Why a brave Diamond Reynolds had to record and narrate her boyfriend’s murder by cop

by KALI HOLLOWAY

Diamond Reynolds weeps after she recounts the incidents that led to the fatal shooting of her boyfriend Philando Castile by Minneapolis area police during a traffic stop on Wednesday, at a “Black Lives Matter” demonstration in front of the Governor’s Mansion in St.
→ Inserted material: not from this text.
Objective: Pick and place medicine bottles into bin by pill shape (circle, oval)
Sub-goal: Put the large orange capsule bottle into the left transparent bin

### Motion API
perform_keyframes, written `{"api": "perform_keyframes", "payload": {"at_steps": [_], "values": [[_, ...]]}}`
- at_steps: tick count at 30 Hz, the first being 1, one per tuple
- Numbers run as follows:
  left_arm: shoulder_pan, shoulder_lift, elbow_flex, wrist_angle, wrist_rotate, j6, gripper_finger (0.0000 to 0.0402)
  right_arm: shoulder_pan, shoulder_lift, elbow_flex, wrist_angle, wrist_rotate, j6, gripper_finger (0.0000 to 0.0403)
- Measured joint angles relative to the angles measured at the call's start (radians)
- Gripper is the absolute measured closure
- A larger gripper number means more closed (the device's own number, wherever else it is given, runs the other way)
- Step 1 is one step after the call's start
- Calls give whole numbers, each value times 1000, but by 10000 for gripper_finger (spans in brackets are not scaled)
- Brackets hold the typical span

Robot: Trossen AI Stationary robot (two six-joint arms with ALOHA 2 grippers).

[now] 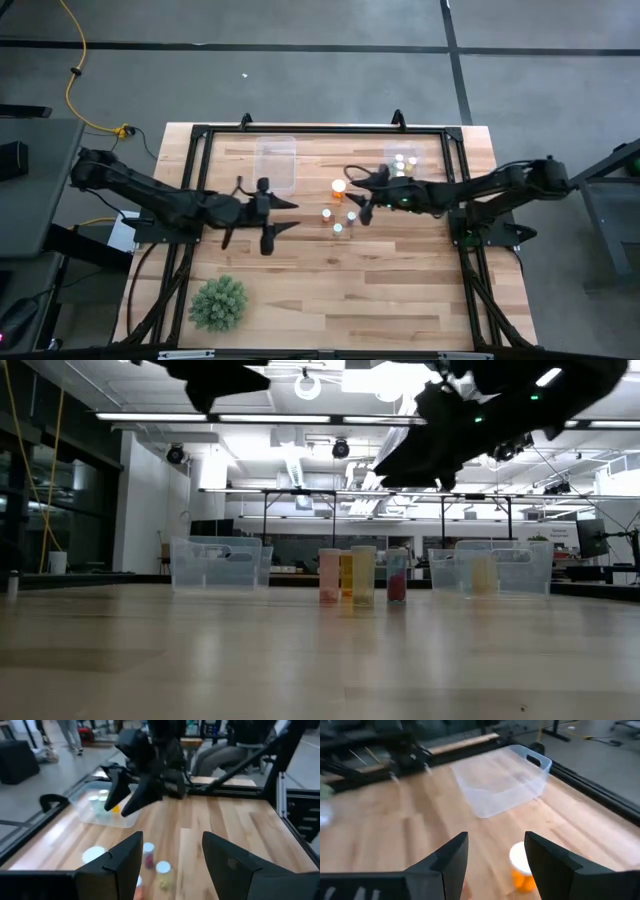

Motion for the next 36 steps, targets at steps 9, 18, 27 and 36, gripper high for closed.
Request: {"api": "perform_keyframes", "payload": {"at_steps": [9, 18, 27, 36], "values": [[-34, -168, -110, 14, -84, -23, 206, -27, 179, 125, -58, 156, 0, 208], [-35, -166, -120, 7, -84, -85, 206, -88, 339, 231, -128, 129, 22, 148], [-34, -151, -120, 8, -84, -87, 206, -92, 355, 339, -336, 50, 73, 130], [-35, -151, -120, 6, -53, -103, 206, -105, 388, 345, -420, 49, 97, 130]]}}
Paul, Minn., July 7, 2016. PHOTO/Eric Miller/Reuters/Time

Yet more evidence of the need to document anti-black police violence in America

The first thing Diamond “Lavish” Reynolds did after a police officer shot her boyfriend multiple times was pick up her cellphone and start livestreaming to Facebook. I am hung up on this detail, and I keep coming back to it. It is not so much the start of a horrific story, but a critical element of the story itself—of Philando Castile’s brutal murder by police, and of what it means to be black in America.

By this I mean that Reynolds, like all black folks in these United States, knew the drill. We have long been aware that to tell the personal stories of police brutality, even when there are unarmed black bodies and citizen eyewitnesses, means nothing. In the last few years, cellphones have made it possible to document the truth that black people have begged this country to acknowledge about the terror carried out by police against our communities. Even that has not brought justice. Television networks have learned that footage of black death is a reliable ratings booster, a loopable backdrop for news reporters more concerned with criminalizing the dead than the shooter. It does not erase racism from our justice system, and it does not bring about convictions of police officers. But shoving black death in the face of white America is often the only hope of inspiring outrage, and so we continue to film.

If you have seen the video, you should recognize the danger Reynolds faced as she held her phone, speaking into it, describing the scene. An agitated cop is screaming at her, pointing a gun at her as he yells. It is the same gun he has just unloaded into her loved one, who sits barely a foot from her; the same gun he fired into a car despite the fact that it contains her 4-year-old daughter, who is in the back seat. Her boyfriend’s shirt is soaked with blood, his moans audible as life leaves him. It is astounding to watch Reynolds’ composure in these seconds, as she carefully responds to the cop’s shouted instructions while ensuring that every second goes out live.

That she chose, or had the wherewithal in those terrifying minutes, to Facebook Live stream what was happening instead of merely recording it is important, too. Reynolds created a real-time S.O.S. that went out to her network of friends and family, one that couldn’t possibly be erased by authorities later. This was an act of resistance and a necessary safeguard; possibly the only way to ensure the violence didn’t go any further by using the only means most of us have to police the police. And yet just as easily, a reason they might have used to justify another death.

“I wanted everyone in the world to know that no matter how much the police tamper with evidence, how much they stick together, no matter how they manipulate our minds to believe what they want, I wanted to put it on Facebook and go viral so that the people could see,” Reynolds told media earlier today. “I wanted the people to determine who was right and who was wrong. I want the people to be the testimonies here. All of us saw with our eyes — the only thing you guys didn’t see is when he shot, and if I would’ve moved while that gun was out, he would’ve shot me too.”